__Supplied records__.
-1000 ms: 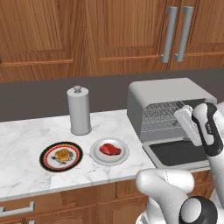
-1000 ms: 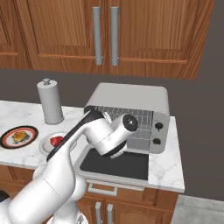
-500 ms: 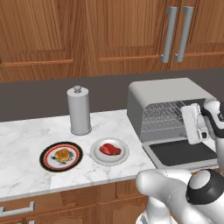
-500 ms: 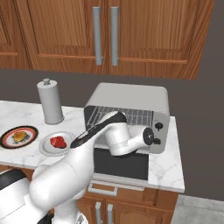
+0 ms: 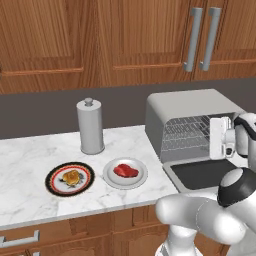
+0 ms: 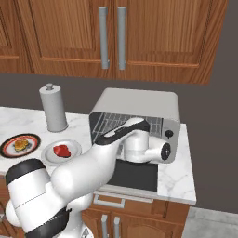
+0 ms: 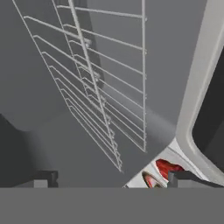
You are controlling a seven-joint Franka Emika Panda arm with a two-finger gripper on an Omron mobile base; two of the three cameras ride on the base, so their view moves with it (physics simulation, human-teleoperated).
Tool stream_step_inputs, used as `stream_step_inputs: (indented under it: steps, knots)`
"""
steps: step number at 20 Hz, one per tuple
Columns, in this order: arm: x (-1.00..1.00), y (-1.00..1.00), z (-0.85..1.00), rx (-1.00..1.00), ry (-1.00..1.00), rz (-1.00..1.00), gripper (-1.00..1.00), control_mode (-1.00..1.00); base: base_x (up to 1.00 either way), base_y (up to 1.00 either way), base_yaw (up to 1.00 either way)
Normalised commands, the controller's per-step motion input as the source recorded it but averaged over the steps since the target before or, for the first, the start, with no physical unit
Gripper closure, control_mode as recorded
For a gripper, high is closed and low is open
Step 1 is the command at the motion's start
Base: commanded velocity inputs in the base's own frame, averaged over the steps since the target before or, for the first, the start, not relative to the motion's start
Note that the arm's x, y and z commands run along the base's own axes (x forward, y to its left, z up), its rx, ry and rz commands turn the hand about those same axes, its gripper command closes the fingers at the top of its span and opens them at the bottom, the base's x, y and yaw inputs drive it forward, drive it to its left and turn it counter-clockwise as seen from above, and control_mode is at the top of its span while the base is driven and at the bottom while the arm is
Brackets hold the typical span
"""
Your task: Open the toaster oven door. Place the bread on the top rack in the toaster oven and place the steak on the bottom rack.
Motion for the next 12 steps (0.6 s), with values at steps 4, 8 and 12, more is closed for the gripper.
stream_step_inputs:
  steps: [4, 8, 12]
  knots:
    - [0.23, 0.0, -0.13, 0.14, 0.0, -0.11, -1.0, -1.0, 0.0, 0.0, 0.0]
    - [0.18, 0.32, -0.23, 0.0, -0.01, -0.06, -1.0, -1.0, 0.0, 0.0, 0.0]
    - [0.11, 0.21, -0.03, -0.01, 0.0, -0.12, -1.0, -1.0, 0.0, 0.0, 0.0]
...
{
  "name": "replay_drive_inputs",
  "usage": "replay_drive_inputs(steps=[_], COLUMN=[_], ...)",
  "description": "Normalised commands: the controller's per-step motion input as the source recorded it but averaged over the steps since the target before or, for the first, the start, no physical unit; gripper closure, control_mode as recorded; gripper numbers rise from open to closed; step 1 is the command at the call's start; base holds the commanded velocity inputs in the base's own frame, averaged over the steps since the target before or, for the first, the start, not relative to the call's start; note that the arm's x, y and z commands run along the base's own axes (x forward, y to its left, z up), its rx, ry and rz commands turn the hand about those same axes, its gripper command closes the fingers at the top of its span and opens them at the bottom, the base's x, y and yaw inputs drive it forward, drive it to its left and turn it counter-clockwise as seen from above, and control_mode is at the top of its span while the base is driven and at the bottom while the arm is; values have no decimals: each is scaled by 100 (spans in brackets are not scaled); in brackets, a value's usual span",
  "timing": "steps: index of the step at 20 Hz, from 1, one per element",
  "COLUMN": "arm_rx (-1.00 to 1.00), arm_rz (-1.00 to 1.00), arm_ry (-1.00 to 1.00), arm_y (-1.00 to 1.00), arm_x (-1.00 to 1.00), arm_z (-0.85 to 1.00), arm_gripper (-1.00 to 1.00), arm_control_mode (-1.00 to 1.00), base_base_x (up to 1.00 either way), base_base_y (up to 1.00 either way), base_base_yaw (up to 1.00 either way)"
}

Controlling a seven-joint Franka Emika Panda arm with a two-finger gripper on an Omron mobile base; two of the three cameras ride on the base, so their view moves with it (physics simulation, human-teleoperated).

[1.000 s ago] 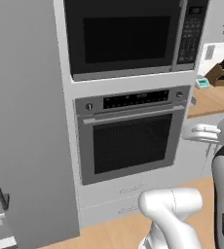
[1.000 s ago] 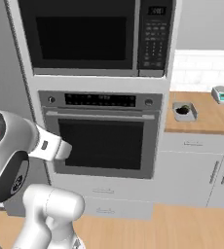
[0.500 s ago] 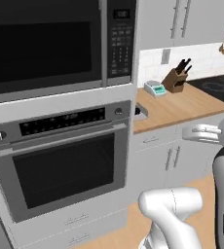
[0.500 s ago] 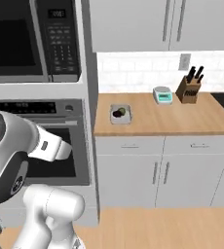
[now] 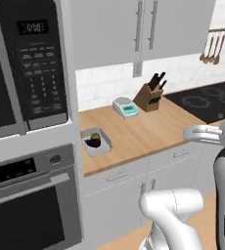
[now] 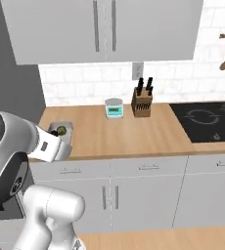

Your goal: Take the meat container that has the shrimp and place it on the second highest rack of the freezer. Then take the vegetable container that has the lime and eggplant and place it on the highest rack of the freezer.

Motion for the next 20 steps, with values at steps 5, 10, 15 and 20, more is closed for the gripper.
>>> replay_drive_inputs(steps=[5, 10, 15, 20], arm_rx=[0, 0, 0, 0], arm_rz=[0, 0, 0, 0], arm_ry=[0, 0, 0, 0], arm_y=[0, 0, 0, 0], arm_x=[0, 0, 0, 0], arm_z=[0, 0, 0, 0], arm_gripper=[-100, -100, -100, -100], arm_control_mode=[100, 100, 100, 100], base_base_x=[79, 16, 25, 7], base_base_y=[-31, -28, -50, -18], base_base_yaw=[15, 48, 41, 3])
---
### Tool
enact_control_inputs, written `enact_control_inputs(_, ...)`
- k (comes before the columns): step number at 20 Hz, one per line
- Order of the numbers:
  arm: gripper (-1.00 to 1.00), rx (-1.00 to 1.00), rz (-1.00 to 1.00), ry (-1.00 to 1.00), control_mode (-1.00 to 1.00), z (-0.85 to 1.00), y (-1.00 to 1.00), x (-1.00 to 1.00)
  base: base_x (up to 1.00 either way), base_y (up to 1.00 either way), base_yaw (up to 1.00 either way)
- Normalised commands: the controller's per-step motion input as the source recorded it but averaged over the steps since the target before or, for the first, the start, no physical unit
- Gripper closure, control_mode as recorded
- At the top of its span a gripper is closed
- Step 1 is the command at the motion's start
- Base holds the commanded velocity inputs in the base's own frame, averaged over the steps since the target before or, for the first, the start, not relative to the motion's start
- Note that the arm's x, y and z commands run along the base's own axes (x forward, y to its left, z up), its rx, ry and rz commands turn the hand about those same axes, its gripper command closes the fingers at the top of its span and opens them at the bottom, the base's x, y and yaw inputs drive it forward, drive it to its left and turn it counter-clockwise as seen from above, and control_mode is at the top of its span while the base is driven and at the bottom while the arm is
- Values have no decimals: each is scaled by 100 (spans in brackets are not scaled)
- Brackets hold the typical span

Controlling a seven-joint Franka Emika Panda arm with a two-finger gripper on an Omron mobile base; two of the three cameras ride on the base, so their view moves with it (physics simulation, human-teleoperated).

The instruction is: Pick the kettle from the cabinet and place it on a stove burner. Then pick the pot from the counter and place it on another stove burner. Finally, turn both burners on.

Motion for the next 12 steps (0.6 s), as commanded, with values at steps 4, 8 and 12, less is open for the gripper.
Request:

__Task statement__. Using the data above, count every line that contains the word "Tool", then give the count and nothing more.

__Result of the exercise__. 2